Quelles que soient leurs démarches ou leurs choix de vie, ces femmes sont devenues, dans notre pays, une cible facile, érigée en bouc émissaire de nombreux maux de notre société. Certains les accusent de communautarisme ou d’entrisme, d’autres prétendent vouloir les « libérer » d’un prétendu asservissement. Dans les deux cas, ce sont leurs libertés fondamentales qui sont remises en question.
Cette campagne permanente, délétère et stigmatisante, alimente les tensions et fragilise la cohésion nationale. Elle expose ces femmes à des formes croissantes d’insécurité, d’agressions verbales comme physiques, devenues une réalité quotidienne pour un nombre grandissant de citoyennes que la République se doit pourtant de protéger.
Le CFCM a toujours dénoncé le port du voile lorsqu’il est imposé. Mais il s’élève également contre toute dérive qui, sous couvert d’émancipation ou de laïcité, s’autorise un regard paternaliste, condescendant, et souvent dangereux à l’égard des femmes qui ont librement choisi de porter le voile.
Rappelons la déclaration du Secrétaire général de l’ONU, prononcée en français devant les représentants du monde entier : « Dans certains pays, les femmes et les filles sont punies parce qu’elles portent trop de vêtements. Dans d’autres, parce qu’elles n’en portent pas assez ».
Plus d’un siècle avant lui, Aristide Briand, rapporteur de la loi de 1905 – fondement de notre laïcité – affirmait, en réponse à une proposition d’interdire aux prêtres le port de la soutane dans l’espace public, « La soutane devient, dès le lendemain de la séparation, un vêtement comme un autre, accessible à tous les citoyens, prêtres ou non. C’est la seule solution qui nous ait paru conforme au principe même de la séparation (…)».
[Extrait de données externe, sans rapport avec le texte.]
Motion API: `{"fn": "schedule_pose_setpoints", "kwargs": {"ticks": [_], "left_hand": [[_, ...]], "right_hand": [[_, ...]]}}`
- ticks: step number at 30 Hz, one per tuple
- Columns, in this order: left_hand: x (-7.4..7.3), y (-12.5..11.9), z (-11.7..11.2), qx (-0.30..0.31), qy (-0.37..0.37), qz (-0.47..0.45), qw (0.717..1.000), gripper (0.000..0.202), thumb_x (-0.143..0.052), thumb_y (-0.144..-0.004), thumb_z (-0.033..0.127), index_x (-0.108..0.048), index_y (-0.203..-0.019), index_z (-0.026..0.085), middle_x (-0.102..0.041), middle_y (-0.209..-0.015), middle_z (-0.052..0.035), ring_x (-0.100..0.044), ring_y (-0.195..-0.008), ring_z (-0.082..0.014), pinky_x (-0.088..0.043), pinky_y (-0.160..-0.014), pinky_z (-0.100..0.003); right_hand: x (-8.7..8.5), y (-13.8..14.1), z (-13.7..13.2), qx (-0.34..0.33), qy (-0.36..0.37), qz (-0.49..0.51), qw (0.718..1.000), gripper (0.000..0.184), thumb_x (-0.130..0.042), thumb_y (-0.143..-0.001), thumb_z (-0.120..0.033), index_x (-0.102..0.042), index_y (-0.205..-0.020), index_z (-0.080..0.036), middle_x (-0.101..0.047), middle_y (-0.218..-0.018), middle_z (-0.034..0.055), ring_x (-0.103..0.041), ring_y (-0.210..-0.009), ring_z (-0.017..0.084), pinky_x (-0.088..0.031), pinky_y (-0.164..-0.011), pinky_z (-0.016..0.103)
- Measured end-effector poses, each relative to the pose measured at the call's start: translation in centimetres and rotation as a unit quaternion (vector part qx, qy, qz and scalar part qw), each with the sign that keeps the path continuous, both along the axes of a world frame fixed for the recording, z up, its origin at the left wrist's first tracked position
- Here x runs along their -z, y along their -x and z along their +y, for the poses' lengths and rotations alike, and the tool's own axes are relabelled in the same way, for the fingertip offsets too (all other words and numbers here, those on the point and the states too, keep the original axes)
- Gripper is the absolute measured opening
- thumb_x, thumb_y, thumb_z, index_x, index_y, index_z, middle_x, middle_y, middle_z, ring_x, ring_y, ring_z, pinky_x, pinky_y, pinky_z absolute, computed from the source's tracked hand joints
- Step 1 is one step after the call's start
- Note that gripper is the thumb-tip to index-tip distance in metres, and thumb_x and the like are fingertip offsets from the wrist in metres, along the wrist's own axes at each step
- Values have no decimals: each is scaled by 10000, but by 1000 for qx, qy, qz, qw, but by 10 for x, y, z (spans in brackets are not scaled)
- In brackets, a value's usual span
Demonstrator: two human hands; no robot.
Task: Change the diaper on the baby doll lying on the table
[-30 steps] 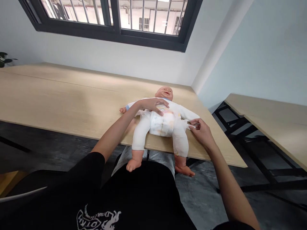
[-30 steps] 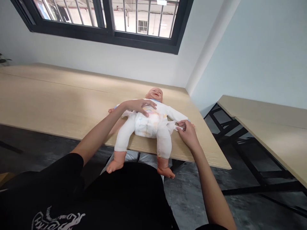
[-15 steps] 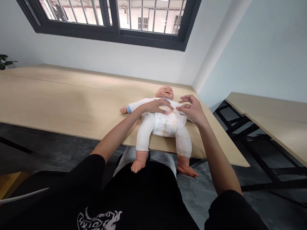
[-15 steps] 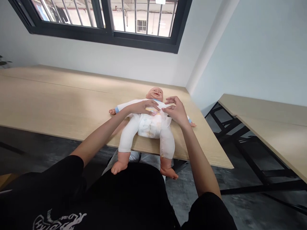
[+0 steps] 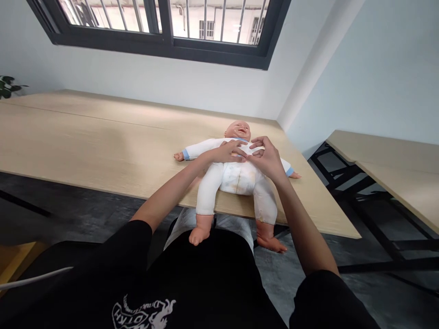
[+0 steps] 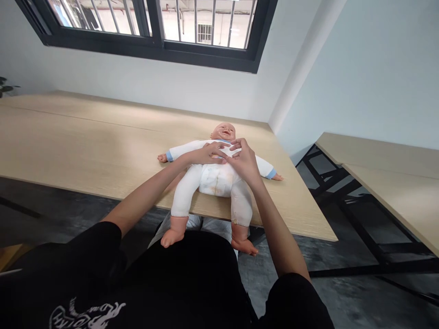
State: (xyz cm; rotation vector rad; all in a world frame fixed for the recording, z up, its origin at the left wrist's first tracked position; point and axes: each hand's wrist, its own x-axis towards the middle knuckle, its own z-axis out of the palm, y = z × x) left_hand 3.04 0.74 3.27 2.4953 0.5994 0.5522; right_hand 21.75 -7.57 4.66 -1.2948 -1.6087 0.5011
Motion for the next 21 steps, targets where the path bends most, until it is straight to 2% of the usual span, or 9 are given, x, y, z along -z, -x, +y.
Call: {"fn": "schedule_pose_setpoints", "kwargs": {"ticks": [3, 7, 13, 16, 18, 19, 21], "left_hand": [[1, -1, -1, -6, 12, -24, 1000, 304, -622, -923, 354, -724, -1179, 227, -501, -1496, -77, -459, -1406, -240, -365, -1180, -386], [0, 0, -2, 11, 4, -35, 999, 332, -626, -914, 323, -702, -1214, 203, -535, -1466, -96, -462, -1406, -256, -339, -1206, -410], [2, -2, -5, -25, 21, -52, 998, 346, -624, -902, 291, -662, -1231, 194, -572, -1441, -94, -474, -1401, -265, -334, -1217, -424], [5, -3, -4, -19, 31, -112, 993, 329, -636, -889, 317, -648, -1182, 168, -624, -1364, -116, -537, -1331, -256, -398, -1164, -391], [8, 2, -4, -60, 41, -165, 984, 328, -628, -890, 342, -635, -1160, 157, -652, -1303, -124, -593, -1241, -238, -461, -1086, -364], [10, 7, -4, -102, 42, -190, 976, 321, -617, -893, 354, -633, -1144, 155, -664, -1267, -124, -617, -1184, -227, -488, -1037, -349], [15, 23, -7, -187, 33, -225, 956, 284, -596, -898, 373, -641, -1074, 155, -686, -1173, -118, -645, -1052, -203, -516, -935, -316]], "right_hand": [[7, 7, -1, 16, -12, -22, 1000, 423, -684, -670, -303, -543, -1057, -205, -667, -1020, 52, -607, -706, 165, -521, -661, 321], [13, 16, -3, 34, -58, -85, 994, 323, -591, -744, -249, -525, -1057, -210, -666, -1040, 72, -628, -798, 214, -523, -731, 374], [17, 31, -18, 73, -73, -207, 973, 258, -510, -868, -251, -526, -1118, -192, -662, -1071, 133, -638, -886, 296, -491, -793, 439], [12, 30, -22, 29, -66, -223, 972, 282, -516, -905, -299, -540, -1169, -200, -676, -1068, 120, -651, -870, 289, -488, -796, 425], [5, 21, -18, -30, -39, -173, 984, 321, -549, -912, -371, -544, -1196, -223, -689, -1034, 82, -663, -807, 251, -501, -775, 397], [2, 14, -14, -47, -30, -130, 990, 336, -563, -908, -420, -550, -1181, -225, -691, -1002, 69, -667, -784, 237, -510, -761, 384], [-2, -3, -4, -34, -39, -52, 997, 377, -580, -888, -511, -573, -1115, -210, -691, -975, 73, -680, -832, 238, -532, -779, 382]]}}
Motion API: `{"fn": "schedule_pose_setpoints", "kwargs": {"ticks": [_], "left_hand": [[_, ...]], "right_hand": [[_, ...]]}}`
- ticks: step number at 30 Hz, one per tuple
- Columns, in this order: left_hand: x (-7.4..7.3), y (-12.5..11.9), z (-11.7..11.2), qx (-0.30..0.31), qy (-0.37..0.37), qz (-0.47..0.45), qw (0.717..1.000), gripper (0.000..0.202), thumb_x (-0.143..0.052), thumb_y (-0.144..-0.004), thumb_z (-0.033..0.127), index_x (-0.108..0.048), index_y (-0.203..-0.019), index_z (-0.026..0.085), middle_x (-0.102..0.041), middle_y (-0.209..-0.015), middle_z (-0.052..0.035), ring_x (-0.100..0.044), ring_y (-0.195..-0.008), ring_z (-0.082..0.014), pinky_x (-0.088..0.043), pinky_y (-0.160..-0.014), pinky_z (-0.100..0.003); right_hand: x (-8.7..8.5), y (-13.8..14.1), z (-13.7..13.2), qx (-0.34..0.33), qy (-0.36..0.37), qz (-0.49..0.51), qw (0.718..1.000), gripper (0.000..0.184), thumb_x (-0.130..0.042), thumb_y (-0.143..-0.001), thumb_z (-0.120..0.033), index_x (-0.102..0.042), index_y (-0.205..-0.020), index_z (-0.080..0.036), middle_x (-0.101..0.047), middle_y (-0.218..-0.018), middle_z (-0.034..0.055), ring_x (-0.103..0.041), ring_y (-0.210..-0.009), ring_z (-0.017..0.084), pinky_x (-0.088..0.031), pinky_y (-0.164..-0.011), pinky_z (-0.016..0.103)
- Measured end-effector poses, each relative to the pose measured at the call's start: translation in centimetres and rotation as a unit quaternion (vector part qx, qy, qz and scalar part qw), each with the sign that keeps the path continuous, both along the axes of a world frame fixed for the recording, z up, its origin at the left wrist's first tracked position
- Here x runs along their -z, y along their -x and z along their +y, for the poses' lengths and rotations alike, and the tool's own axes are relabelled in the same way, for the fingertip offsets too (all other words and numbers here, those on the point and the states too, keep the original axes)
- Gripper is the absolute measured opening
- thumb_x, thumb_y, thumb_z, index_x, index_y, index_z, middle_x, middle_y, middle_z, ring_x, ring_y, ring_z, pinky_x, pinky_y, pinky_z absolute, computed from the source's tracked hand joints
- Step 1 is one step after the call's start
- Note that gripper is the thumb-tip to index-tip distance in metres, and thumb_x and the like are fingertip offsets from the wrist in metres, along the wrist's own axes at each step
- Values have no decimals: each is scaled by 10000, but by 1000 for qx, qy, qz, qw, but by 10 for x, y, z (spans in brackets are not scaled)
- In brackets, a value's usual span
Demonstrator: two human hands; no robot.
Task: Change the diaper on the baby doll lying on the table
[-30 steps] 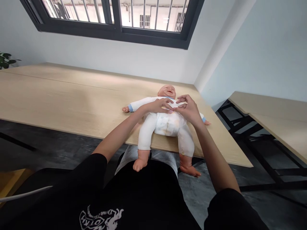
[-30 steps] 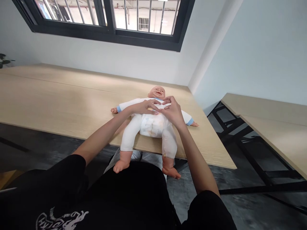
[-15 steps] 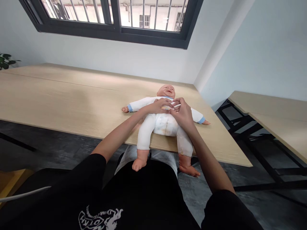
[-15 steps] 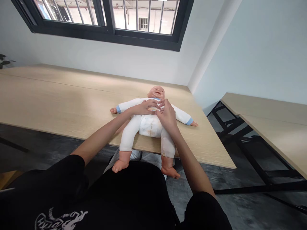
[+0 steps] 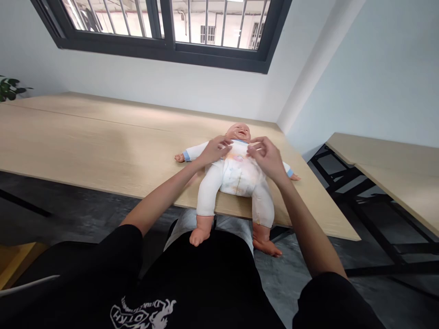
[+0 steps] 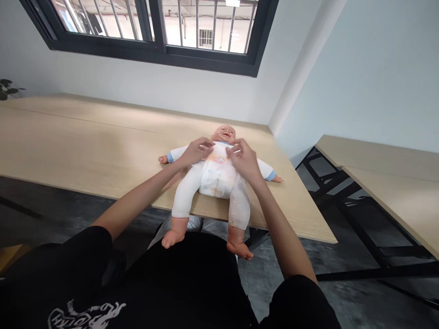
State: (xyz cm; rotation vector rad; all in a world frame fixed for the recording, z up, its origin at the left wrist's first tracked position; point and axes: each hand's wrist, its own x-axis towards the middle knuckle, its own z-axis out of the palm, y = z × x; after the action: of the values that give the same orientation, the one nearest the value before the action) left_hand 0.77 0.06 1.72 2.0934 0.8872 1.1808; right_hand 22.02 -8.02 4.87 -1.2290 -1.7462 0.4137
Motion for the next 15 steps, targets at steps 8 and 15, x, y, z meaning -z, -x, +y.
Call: {"fn": "schedule_pose_setpoints", "kwargs": {"ticks": [8, 15], "left_hand": [[22, 58, -14, -1, 40, 66, 997, 268, -584, -831, 438, -592, -891, 177, -650, -870, -50, -602, -818, -187, -497, -775, -309], [25, 66, -16, 7, 49, 257, 965, 535, -626, -710, 441, -526, -1157, 166, -621, -1140, -139, -594, -1084, -312, -475, -976, -428]], "right_hand": [[19, -15, 25, 24, 68, -133, 988, 672, -535, -897, -708, -631, -1315, -191, -554, -1433, 150, -466, -1392, 321, -352, -1202, 514], [11, 9, 37, -26, 134, -301, 944, 776, -498, -966, -681, -416, -1567, -197, -366, -1613, 116, -309, -1520, 330, -204, -1278, 513]]}}
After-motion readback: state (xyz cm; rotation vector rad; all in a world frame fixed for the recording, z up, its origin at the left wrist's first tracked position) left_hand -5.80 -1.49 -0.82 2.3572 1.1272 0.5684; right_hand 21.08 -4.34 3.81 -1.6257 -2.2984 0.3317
Dans notre pays celles et ceux chargés de services publics contrairement aux usagers sont soumis à la neutralité religieuse. La majorité des français de confession musulmane a toujours accepté cette différence de statut, inscrite dans la loi de la République, entre les agents de la fonction public, parce que détenteurs de la puissance publique, et les usagers. Mais vouloir sans cesse légiférer pour effacer la visibilité religieuse d’une seule composante de notre pays est non seulement contraire au principe d’égalité de traitement mais aussi au principe même de laïcité.
Le flou qui entoure les termes comme « entrisme » ou « islamisme » crée aujourd’hui un climat où plus aucun citoyen musulman ne se sent à l’abri de la suspicion. Au nom d’une laïcité dévoyée, on glisse sans retenue d’un débat sur le voile dans le sport à la rupture du jeûne pendant un match, voire à la soit disant pénurie d’œufs attribuée au Ramadan.
Le CFCM appelle à la raison, à la retenue et au sens des responsabilités. Ces sujets, trop souvent instrumentalisés, ne doivent pas devenir le terrain de jeux idéologiques, médiatiques et d’opportunisme politique au détriment de la cohésion nationale, de la sécurité, de l’intégrité et du respect des libertés de chacun, et à fortiori des femmes quels que soit leurs choix de vie.